Task brief: Go through the lines below and copy each one that holds the string "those".

Data:

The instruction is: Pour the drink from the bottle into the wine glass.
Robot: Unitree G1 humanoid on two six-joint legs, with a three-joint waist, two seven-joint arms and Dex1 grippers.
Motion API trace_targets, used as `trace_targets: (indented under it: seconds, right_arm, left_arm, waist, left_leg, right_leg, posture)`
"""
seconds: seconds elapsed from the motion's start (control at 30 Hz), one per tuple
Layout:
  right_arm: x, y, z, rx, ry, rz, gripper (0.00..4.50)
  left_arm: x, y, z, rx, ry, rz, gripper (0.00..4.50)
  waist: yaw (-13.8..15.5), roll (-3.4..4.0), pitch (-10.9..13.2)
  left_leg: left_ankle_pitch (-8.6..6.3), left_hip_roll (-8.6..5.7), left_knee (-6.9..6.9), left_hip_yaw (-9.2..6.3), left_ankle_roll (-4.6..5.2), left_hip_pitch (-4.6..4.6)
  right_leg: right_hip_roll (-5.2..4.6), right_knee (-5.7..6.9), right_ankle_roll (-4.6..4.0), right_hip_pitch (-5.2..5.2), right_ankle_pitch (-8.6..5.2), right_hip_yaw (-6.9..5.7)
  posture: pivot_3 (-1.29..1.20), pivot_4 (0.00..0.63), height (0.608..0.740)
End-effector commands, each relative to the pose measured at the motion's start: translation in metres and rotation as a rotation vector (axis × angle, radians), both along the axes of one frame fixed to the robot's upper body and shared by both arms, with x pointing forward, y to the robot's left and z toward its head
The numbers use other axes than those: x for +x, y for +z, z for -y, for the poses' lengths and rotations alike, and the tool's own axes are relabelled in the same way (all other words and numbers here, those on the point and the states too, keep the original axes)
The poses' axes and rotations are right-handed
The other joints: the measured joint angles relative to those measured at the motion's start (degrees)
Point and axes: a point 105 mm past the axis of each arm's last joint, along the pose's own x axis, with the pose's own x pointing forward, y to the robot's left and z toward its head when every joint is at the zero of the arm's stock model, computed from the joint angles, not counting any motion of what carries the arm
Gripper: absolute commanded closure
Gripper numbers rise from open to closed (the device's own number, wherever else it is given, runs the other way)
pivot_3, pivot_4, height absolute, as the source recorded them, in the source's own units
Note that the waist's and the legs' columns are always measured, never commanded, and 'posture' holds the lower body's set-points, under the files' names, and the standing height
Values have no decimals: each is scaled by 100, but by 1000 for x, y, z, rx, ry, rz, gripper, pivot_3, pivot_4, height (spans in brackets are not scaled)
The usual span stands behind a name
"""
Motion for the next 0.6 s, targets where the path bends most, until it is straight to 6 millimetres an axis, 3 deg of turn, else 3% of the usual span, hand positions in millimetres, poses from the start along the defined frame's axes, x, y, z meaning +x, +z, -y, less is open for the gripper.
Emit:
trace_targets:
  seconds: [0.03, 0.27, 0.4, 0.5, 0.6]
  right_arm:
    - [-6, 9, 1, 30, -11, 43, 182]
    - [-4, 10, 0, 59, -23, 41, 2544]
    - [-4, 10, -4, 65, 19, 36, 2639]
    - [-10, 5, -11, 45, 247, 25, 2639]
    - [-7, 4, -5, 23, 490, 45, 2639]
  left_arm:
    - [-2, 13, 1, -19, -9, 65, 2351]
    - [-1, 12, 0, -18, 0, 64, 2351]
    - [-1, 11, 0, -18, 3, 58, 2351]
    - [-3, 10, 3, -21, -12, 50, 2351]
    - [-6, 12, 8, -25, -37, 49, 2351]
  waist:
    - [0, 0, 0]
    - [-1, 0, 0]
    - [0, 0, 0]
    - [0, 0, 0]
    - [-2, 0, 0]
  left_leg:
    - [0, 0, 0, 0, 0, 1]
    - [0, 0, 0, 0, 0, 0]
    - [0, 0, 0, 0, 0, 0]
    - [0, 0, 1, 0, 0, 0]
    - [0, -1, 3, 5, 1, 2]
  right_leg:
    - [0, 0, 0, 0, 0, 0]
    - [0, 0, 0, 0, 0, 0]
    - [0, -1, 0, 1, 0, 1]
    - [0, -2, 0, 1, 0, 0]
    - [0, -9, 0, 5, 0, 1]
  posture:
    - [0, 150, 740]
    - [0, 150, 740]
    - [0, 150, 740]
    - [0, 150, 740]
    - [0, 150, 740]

Written answer:
The numbers use other axes than those: x for +x, y for +z, z for -y, for the poses' lengths and rotations alike, and the tool's own axes are relabelled in the same way (all other words and numbers here, those on the point and the states too, keep the original axes)
The other joints: the measured joint angles relative to those measured at the motion's start (degrees)

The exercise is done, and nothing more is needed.